When Hells Angels hitman Dany Kane was found dead in August 2000, a reporter asked Sgt. Guy Ouellette, a Quebec biker expert with the Sûreté du Québec, for his reaction.
“Curious,” Ouellette said, and he certainly wasn’t exaggerating. The death of Kane, thirty-one, born in St. Luc, Quebec, a village about thirty kilometres south of Montreal, was nothing if not curious.
Kane reportedly died of carbon-monoxide poisoning in his Mercedes in his garage, but his family noted that his face had apparently been severely beaten. His private life was equally curious. He was a family man, but also had a gay lover. Professionally, he killed at least two people for the gang and supplied explosives that were used in at least another nine killings between 1994 and 1997, but he was also a long-time RCMP informant, with source number 3683.

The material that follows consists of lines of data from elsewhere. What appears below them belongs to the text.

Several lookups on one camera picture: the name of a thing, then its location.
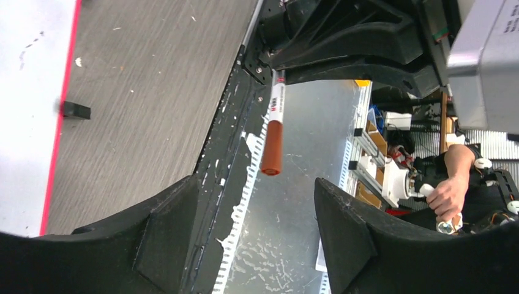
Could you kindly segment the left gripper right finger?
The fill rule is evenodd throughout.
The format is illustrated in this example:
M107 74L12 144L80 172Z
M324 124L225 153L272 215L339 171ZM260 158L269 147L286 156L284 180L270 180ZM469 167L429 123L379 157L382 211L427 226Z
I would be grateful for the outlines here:
M517 293L518 223L475 235L428 230L315 180L332 293Z

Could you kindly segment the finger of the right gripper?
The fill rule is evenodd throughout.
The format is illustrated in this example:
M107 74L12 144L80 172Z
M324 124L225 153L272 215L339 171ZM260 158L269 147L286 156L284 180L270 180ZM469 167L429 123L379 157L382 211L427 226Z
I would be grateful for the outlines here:
M370 80L424 97L440 87L432 64L418 58L403 65L389 59L354 56L285 70L291 84L316 80Z
M416 18L391 1L264 1L245 65L264 81L269 70L354 56L424 58Z

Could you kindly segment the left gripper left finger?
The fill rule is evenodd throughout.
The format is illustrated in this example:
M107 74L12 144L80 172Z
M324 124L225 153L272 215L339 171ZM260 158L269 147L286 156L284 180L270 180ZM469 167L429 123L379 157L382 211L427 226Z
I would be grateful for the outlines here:
M69 235L1 234L2 293L180 293L198 205L188 176Z

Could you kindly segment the brown marker cap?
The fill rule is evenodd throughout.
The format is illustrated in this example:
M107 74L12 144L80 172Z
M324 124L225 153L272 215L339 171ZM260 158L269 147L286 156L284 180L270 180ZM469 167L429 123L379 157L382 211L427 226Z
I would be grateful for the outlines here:
M267 176L279 175L282 170L282 135L282 123L269 121L261 161L261 172Z

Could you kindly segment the pink framed whiteboard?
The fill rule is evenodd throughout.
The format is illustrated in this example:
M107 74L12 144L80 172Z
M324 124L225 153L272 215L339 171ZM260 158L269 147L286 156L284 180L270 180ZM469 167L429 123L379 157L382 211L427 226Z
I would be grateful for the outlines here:
M45 233L80 1L1 2L1 231Z

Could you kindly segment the operator forearm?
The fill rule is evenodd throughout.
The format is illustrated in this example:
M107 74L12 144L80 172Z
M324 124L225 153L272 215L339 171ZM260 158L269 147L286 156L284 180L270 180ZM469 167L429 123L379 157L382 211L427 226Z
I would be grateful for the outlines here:
M455 179L459 183L469 183L470 171L474 165L476 156L465 145L450 145L444 153L444 162L449 179Z

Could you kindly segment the operator hand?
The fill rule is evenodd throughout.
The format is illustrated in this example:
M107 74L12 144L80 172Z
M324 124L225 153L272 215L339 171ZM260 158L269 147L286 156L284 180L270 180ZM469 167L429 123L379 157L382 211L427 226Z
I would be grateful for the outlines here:
M441 181L427 197L429 207L436 214L437 222L451 221L461 212L469 187L469 177L455 175Z

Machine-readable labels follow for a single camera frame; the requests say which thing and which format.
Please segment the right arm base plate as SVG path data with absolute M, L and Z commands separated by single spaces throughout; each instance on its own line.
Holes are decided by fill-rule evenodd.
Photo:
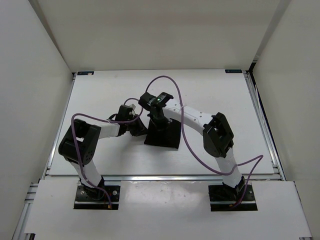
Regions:
M 231 211 L 257 211 L 257 203 L 254 190 L 251 184 L 248 184 L 243 195 L 244 189 L 237 196 L 228 195 L 226 188 L 222 185 L 209 185 L 208 195 L 211 212 L 231 212 Z

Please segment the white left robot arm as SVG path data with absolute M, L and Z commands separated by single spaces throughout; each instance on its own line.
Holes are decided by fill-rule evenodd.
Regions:
M 133 122 L 103 121 L 95 124 L 76 118 L 60 142 L 58 153 L 75 168 L 83 190 L 93 200 L 103 198 L 106 191 L 104 179 L 93 162 L 98 140 L 120 137 L 126 132 L 139 137 L 146 135 L 148 129 L 140 118 Z

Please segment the black skirt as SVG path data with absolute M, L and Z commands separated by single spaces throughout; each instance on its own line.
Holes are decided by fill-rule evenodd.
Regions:
M 149 121 L 147 135 L 144 140 L 145 145 L 178 149 L 180 141 L 181 123 L 179 121 L 172 119 L 163 130 L 158 130 L 156 125 L 151 120 Z

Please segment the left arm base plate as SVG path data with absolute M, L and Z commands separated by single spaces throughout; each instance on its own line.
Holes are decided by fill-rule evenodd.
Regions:
M 75 210 L 118 210 L 120 201 L 120 185 L 105 185 L 108 197 L 101 190 L 90 189 L 87 186 L 78 183 L 74 198 L 73 208 Z

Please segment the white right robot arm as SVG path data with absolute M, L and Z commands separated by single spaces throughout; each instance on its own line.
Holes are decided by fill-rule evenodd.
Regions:
M 215 158 L 222 175 L 216 197 L 235 201 L 242 195 L 245 180 L 234 158 L 234 134 L 224 114 L 203 113 L 182 105 L 166 92 L 158 96 L 145 92 L 138 103 L 149 112 L 146 145 L 178 149 L 185 136 L 183 127 L 192 128 L 202 136 L 204 150 Z

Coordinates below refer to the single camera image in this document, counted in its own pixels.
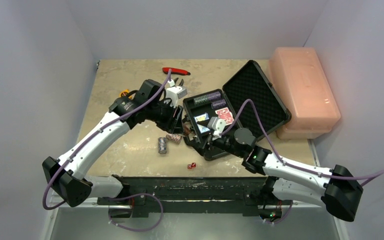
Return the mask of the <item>red playing card deck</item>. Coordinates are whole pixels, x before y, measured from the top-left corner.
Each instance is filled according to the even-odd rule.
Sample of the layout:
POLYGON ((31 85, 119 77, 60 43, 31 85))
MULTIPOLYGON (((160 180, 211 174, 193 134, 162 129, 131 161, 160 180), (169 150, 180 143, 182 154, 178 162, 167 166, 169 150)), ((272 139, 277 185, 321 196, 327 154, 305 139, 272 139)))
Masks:
POLYGON ((235 118, 228 107, 224 107, 215 111, 217 117, 225 121, 226 125, 231 125, 235 118))

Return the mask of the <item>purple 500 chip stack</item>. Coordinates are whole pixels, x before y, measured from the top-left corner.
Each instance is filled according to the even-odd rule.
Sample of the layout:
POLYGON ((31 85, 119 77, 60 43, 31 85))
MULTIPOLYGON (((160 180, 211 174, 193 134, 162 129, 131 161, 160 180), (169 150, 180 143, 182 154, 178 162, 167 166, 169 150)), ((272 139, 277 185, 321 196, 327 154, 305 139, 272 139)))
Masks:
POLYGON ((211 102, 211 108, 213 110, 221 109, 225 105, 226 105, 226 101, 224 99, 216 100, 216 101, 211 102))

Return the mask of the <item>brown 100 chip stack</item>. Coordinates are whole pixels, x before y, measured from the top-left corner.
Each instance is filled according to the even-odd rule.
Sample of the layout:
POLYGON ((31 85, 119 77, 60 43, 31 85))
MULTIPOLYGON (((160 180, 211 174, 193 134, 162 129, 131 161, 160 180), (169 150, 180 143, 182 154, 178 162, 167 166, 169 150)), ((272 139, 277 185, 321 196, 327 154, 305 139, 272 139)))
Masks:
POLYGON ((190 126, 187 126, 187 125, 183 125, 183 126, 182 126, 182 129, 183 129, 182 135, 183 135, 184 137, 187 137, 187 136, 189 136, 191 133, 194 132, 194 130, 191 129, 190 126))

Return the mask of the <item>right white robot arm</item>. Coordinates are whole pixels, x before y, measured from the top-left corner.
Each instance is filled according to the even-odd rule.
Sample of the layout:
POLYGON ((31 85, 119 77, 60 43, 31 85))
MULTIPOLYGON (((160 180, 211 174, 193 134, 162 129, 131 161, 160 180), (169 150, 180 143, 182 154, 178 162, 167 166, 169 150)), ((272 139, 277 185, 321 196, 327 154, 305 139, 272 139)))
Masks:
POLYGON ((318 167, 276 155, 259 146, 247 128, 220 137, 208 134, 190 140, 186 136, 185 140, 201 154, 217 148, 241 158, 247 171, 268 176, 267 186, 260 191, 268 204, 276 200, 299 201, 325 207, 332 216, 346 222, 356 218, 364 189, 342 165, 318 167))

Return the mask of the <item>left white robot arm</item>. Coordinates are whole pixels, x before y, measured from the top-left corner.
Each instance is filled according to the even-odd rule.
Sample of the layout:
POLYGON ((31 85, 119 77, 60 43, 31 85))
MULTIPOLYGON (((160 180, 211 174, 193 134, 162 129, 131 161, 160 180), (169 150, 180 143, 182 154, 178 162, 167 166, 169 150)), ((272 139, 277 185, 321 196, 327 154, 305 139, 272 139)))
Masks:
POLYGON ((183 107, 178 100, 187 89, 168 78, 164 83, 145 80, 140 89, 118 97, 99 123, 74 147, 58 158, 47 157, 42 168, 46 190, 53 189, 70 207, 88 198, 110 198, 126 203, 129 191, 115 176, 88 176, 95 161, 119 138, 144 121, 152 121, 169 134, 183 134, 183 107))

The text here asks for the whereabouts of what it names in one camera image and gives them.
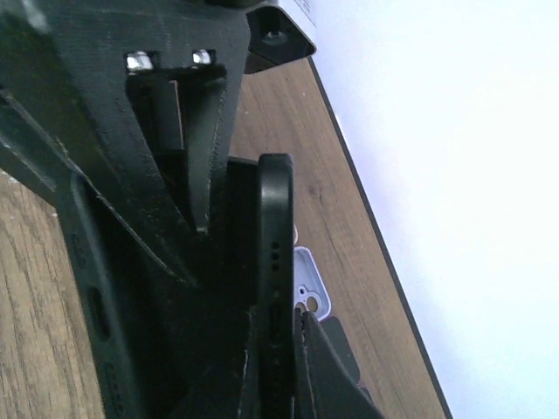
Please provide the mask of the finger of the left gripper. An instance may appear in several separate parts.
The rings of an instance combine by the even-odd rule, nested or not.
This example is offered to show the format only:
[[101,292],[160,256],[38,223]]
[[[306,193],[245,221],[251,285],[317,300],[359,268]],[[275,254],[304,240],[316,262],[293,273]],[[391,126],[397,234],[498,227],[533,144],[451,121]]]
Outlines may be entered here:
[[152,266],[156,276],[196,286],[188,271],[173,270],[158,259],[92,184],[65,157],[48,145],[40,131],[22,117],[1,91],[1,169],[58,209],[60,222],[72,234],[66,245],[76,250],[75,263],[87,267],[87,256],[99,254],[106,271],[130,273],[134,267]]
[[216,221],[218,190],[224,172],[228,75],[222,65],[200,67],[185,91],[189,210],[198,234],[209,234]]

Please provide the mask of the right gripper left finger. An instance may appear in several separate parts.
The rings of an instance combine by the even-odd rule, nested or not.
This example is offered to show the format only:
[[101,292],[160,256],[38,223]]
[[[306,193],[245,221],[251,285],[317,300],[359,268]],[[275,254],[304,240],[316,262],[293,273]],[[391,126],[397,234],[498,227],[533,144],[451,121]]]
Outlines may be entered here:
[[208,328],[190,365],[194,371],[170,418],[243,418],[250,410],[245,395],[254,387],[256,307],[226,314]]

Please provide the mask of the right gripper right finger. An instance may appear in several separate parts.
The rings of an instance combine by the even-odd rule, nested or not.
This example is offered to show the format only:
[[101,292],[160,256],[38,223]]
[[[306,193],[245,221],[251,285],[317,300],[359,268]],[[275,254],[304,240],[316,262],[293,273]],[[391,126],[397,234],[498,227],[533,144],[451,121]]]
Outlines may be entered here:
[[294,416],[381,418],[373,402],[352,382],[319,321],[294,310]]

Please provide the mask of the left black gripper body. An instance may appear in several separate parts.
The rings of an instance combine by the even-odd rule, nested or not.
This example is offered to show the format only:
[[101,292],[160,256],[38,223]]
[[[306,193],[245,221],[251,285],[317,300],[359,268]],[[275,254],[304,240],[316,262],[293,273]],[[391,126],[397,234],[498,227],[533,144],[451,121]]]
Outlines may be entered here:
[[4,1],[1,91],[127,227],[193,227],[185,91],[228,75],[224,172],[242,78],[311,56],[307,1]]

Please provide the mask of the lilac phone case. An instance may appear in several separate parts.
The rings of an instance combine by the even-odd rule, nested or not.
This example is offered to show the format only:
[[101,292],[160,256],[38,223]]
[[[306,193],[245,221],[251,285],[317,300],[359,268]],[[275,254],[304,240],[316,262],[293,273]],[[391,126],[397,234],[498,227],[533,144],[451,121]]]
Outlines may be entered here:
[[303,246],[293,249],[293,305],[312,312],[319,321],[326,319],[332,309],[313,253]]

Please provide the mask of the black phone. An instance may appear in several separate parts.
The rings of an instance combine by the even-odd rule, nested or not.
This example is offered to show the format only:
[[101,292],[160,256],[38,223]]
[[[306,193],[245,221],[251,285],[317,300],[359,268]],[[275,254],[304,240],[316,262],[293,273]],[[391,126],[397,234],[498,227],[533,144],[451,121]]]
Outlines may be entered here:
[[293,417],[293,162],[258,162],[259,414]]
[[360,368],[349,344],[348,337],[342,327],[342,323],[337,317],[330,316],[324,319],[321,325],[352,382],[358,384],[361,380]]

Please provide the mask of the black phone case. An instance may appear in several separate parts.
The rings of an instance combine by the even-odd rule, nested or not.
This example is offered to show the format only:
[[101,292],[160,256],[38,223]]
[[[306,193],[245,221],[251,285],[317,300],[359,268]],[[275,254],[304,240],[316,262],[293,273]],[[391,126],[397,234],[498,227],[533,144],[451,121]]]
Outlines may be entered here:
[[81,176],[59,185],[57,209],[106,417],[171,417],[186,380],[162,311],[168,276]]

He left a note for his RCMP handlers which read, “Who am I? Am I a biker? Am I a policeman? Am I good or evil? Am I heterosexual or gay? Am I loved or feared? Am I exploited or the exploiter?” Kane’s death wasn’t particularly big news at the time, but eight months later, it leaked out that he was a major informer behind Operation Springtime, a massive crackdown by police on 122 Hells Angels across Canada.

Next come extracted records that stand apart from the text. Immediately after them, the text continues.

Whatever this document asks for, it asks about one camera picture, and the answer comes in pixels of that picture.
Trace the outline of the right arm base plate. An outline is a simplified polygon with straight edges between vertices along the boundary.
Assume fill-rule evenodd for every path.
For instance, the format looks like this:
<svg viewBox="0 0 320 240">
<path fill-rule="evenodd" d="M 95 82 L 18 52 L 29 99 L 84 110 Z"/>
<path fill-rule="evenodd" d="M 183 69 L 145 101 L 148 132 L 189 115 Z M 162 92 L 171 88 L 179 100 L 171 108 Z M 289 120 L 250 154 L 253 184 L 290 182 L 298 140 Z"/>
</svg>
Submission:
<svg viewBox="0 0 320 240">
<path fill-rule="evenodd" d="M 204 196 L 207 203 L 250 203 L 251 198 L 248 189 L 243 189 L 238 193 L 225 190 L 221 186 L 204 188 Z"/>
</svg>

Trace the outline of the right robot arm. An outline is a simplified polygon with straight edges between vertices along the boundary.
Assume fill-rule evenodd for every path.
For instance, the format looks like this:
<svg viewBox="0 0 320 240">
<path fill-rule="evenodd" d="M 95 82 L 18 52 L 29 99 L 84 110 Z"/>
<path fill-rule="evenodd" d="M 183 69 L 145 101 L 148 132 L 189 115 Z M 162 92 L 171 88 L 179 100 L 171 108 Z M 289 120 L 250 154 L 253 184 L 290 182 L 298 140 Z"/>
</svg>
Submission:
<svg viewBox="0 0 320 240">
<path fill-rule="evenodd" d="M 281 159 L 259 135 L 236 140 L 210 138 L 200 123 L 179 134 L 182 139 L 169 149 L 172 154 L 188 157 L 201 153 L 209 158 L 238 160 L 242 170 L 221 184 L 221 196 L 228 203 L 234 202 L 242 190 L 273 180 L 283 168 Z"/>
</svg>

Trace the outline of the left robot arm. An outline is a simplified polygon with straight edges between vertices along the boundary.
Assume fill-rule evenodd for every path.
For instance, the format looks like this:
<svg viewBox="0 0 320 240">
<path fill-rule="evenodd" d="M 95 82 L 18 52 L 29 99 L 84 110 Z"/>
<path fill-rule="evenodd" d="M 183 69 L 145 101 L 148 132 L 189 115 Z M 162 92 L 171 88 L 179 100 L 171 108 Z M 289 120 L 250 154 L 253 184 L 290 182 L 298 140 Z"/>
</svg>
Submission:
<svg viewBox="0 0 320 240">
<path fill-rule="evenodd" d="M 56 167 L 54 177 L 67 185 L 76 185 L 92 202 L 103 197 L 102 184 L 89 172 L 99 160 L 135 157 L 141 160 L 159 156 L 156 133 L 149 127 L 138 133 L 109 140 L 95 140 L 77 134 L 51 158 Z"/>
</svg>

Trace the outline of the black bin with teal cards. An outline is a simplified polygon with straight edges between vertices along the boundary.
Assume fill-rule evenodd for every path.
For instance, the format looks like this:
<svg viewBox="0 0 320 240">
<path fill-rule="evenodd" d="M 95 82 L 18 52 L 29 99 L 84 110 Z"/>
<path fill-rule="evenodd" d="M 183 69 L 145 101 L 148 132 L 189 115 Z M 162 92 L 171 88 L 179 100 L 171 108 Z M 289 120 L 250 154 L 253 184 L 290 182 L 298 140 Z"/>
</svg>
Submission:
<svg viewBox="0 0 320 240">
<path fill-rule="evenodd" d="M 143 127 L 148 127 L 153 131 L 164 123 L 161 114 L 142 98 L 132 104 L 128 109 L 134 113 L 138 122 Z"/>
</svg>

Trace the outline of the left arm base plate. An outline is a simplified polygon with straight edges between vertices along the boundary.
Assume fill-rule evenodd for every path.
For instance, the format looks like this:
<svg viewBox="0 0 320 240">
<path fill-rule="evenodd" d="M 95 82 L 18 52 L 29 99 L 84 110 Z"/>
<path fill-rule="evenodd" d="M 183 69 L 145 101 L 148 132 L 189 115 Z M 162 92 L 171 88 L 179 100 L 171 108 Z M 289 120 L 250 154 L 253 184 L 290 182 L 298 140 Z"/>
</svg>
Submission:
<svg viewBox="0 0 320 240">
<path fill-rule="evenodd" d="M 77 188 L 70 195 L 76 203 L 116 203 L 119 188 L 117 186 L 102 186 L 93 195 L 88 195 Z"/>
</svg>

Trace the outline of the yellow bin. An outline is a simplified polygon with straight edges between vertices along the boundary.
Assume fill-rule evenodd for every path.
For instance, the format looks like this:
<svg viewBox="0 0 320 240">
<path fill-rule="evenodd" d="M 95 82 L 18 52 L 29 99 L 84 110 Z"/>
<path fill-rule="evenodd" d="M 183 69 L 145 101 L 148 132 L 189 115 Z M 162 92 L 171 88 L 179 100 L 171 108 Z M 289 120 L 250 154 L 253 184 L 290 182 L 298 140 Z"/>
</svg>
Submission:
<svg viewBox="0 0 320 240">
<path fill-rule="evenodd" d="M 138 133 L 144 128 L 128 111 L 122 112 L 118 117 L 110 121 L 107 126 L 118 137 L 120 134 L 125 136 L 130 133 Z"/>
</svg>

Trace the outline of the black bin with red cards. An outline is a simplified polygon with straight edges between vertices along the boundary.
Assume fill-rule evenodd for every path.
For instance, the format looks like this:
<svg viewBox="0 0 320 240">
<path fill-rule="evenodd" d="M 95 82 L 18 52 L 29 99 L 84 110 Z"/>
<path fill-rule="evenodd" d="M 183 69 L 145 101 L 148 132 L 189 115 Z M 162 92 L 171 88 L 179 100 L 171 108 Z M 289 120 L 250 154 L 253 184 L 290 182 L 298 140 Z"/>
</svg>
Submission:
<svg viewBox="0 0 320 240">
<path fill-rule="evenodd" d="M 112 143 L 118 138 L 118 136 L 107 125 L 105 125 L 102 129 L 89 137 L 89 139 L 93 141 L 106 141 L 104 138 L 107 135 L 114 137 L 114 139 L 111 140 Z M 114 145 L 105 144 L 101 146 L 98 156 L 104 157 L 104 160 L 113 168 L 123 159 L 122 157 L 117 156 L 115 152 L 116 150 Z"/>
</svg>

In the trials against seventeen Angels that followed in May 2002 in Montreal, the court heard that police had offered Kane $1.75 million to infiltrate the Quebec Hells Angels. He was a “source agent” who wore a wire, recorded biker meetings, photocopied documents, and gave videotaped testimony for the police. As part of his cover, the RCMP sponsored his gay sex magazine, although some members of the Mounties feared that he might be a Hells Angels plant, spying on police for his biker mentor, David “Wolf” Carroll of Halifax.
Kane began co-operating with the RCMP in 1994, around the time of an unsuccessful effort by the Angels to move into Ontario. The bikers wanted to expand into Toronto, Canada’s richest drug market, but they had no chapters in Ontario. Angels national president Wolodumyr “Walter” “Nurget” Stadnick set up a puppet (support) club called the Demon Keepers, whose sole mandate was to prepare the ground for the Angels’ expansion into Ontario.

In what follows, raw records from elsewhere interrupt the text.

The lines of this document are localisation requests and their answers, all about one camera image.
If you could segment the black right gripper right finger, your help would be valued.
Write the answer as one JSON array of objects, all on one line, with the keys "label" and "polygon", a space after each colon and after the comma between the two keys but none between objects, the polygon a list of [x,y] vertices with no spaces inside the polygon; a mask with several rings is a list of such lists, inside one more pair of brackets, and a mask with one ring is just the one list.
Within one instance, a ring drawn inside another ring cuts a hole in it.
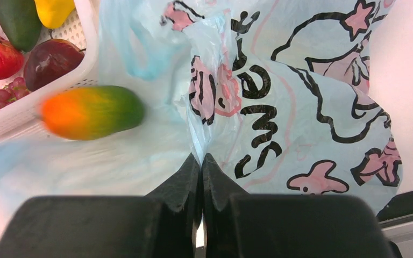
[{"label": "black right gripper right finger", "polygon": [[257,195],[202,164],[207,257],[393,257],[370,208],[341,195]]}]

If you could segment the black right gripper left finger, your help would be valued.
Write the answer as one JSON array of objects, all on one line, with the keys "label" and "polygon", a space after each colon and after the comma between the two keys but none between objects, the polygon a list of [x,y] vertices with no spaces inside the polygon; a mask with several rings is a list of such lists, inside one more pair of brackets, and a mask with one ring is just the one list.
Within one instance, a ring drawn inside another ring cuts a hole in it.
[{"label": "black right gripper left finger", "polygon": [[145,196],[40,196],[0,239],[0,257],[194,257],[200,165],[189,155]]}]

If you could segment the light blue plastic bag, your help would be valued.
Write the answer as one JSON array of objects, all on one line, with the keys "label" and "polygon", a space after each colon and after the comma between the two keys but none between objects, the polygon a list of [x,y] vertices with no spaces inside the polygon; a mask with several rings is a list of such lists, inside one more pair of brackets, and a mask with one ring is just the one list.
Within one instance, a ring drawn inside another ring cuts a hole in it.
[{"label": "light blue plastic bag", "polygon": [[380,212],[403,166],[368,95],[369,42],[393,4],[101,1],[92,86],[130,88],[146,119],[92,141],[0,142],[0,222],[34,196],[147,194],[190,154],[252,194],[346,194]]}]

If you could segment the orange green fake mango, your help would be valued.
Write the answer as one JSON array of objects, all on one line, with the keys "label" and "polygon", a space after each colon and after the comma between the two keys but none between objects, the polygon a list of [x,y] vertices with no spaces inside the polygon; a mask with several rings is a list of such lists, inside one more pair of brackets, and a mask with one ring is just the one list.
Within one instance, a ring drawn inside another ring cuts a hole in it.
[{"label": "orange green fake mango", "polygon": [[145,105],[130,89],[82,87],[44,100],[39,116],[51,133],[69,140],[95,140],[139,126]]}]

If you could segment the dark red fake fruit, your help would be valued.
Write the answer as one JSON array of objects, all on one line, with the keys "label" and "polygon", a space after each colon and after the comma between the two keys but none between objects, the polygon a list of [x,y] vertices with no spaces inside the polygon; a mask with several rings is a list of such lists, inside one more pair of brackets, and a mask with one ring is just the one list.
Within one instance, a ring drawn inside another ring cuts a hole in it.
[{"label": "dark red fake fruit", "polygon": [[84,51],[70,41],[49,39],[30,53],[23,71],[26,88],[34,92],[71,72],[82,62]]}]

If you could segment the red fake grape bunch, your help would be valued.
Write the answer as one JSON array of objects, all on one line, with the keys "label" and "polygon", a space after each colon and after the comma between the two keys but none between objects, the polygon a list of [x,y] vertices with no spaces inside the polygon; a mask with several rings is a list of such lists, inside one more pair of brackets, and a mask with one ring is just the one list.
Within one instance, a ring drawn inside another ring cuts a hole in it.
[{"label": "red fake grape bunch", "polygon": [[0,89],[0,109],[27,96],[29,93],[25,80],[22,77],[17,77]]}]

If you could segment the yellow fake pear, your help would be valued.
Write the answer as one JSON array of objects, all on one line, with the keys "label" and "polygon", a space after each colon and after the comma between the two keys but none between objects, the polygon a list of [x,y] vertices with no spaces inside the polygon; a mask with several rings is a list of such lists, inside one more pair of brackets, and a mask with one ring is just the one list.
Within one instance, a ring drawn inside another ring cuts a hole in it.
[{"label": "yellow fake pear", "polygon": [[50,29],[59,28],[75,9],[73,0],[35,0],[41,23]]}]

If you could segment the dark green fake avocado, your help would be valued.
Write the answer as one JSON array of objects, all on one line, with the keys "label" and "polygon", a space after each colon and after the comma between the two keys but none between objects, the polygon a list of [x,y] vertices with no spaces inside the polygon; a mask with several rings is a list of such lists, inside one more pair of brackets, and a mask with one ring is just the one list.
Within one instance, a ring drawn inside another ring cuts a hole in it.
[{"label": "dark green fake avocado", "polygon": [[14,48],[30,52],[42,30],[35,1],[0,0],[0,26]]}]

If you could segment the white perforated plastic basket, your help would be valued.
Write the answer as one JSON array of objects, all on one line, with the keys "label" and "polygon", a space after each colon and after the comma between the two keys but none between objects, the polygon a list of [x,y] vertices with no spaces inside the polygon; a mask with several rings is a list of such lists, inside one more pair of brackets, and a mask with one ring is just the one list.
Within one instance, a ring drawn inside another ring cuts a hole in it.
[{"label": "white perforated plastic basket", "polygon": [[47,96],[69,89],[97,83],[99,1],[75,1],[76,10],[66,22],[53,31],[55,38],[66,39],[86,54],[79,66],[22,100],[0,110],[0,142],[19,137],[48,138],[49,133],[36,118],[40,102]]}]

Kane was made president of one of its chapters, although he was only in his early twenties and spoke very little English. It was during this expansion attempt that Kane was stopped in Belleville on April 1, 1994. He served almost six months in custody for having two loaded revolvers in his car.
Sometime either while in custody or shortly afterwards, he agreed to work undercover with the RCMP, apparently having soured on the biker lifestyle. Meanwhile, the Demon Keepers were disbanded, and and Kane joined the Rockers, also a puppet club for the Hells Angels.
By the time of the mega-trial of 2002, his evidence had led police to the Hells Angels’ main Montreal counting-house, which was processing as much as $1 billion yearly. As a result, forty-odd associates pleaded guilty in drugs cases.
Partly because of Kane’s work, police were able to compile a list of 135 people the bikers were trying to assassinate. In April 2002, in a Montreal courthouse, it took ten minutes for the court clerk to read the list aloud.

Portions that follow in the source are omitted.